Rome Sightseeing: Five Day Travel Guide
Rome Sightseeing: Day 1
Tour the Colosseum, Palatine Hill, and the Roman Forum. Start things off with a bang, and visit one of Rome’s top attractions. When you book a Colosseum tour with The Roman Guy, you’ll 1. Not have to stand in line for hours to get into the Colosseum, 2. Get a guided tour that includes access to the arena floor and dungeons, and 3. Get a guided tour directly after the Colosseum of Palatine Hill and the Roman Forum. While you’ve definitely heard of the Colosseum and only maybe have heard of the Roman Forum, the Forum is absolutely incredible and maybe even more impressive than the Colosseum! The Forum has ancient ruins from government buildings that are incredibly well-preserved, given they date back to 800 BC. Palatine Hill overlooks the Forum and is considered ancient Rome, as this is where Rome was founded and emperors lived in their palace. It’s hard to wrap your mind around just how old these sites are, when we as humans don’t live much past a century.

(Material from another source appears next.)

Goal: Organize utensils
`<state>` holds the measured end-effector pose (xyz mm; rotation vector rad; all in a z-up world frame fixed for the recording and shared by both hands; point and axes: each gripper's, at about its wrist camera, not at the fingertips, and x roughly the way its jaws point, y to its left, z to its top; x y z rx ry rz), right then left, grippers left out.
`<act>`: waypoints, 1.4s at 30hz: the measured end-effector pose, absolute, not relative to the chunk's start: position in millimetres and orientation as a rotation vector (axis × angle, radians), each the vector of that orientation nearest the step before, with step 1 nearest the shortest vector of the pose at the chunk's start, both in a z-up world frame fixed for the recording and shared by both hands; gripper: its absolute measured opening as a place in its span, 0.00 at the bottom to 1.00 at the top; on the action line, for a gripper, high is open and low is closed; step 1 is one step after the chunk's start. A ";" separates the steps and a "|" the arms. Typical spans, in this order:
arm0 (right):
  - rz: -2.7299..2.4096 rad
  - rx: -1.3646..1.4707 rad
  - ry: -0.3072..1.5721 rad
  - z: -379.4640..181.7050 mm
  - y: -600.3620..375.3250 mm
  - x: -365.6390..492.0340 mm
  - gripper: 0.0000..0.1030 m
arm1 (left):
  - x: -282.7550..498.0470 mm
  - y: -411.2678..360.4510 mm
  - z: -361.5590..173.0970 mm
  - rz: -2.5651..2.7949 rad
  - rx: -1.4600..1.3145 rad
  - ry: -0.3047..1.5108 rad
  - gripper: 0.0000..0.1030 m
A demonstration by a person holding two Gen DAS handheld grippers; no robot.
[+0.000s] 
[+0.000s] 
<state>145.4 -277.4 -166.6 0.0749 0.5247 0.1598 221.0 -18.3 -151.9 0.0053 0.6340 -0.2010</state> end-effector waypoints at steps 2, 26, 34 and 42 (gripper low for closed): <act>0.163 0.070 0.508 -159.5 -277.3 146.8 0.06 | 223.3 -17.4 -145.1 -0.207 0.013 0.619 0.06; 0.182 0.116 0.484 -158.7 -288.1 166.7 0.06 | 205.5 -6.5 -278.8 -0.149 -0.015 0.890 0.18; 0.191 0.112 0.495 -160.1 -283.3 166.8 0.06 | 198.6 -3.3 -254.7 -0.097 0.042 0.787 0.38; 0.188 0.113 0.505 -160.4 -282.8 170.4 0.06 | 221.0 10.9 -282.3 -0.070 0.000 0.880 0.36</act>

Trevi Fountain. The famous Trevi Fountain is just a few steps away from your lunch spot. I’m not exactly sure why it’s quite so famous (it’s the #1 most reviewed place on Google!), but it certainly is majestic and beautiful. The water also comes from an ancient aqueduct, which is pretty cool. Toss a coin in the fountain and it’ll bring you back to Rome!
Spanish Steps & shopping. Make your way towards the Spanish Steps and climb right on up them. They’re usually crowded and often times there are live music performers, so grab a seat and take it all in. There’s a great mix of high-end shops, boutiques, and your European favs (Mango and Zara) in this area, so do a bit of shopping while you’re here.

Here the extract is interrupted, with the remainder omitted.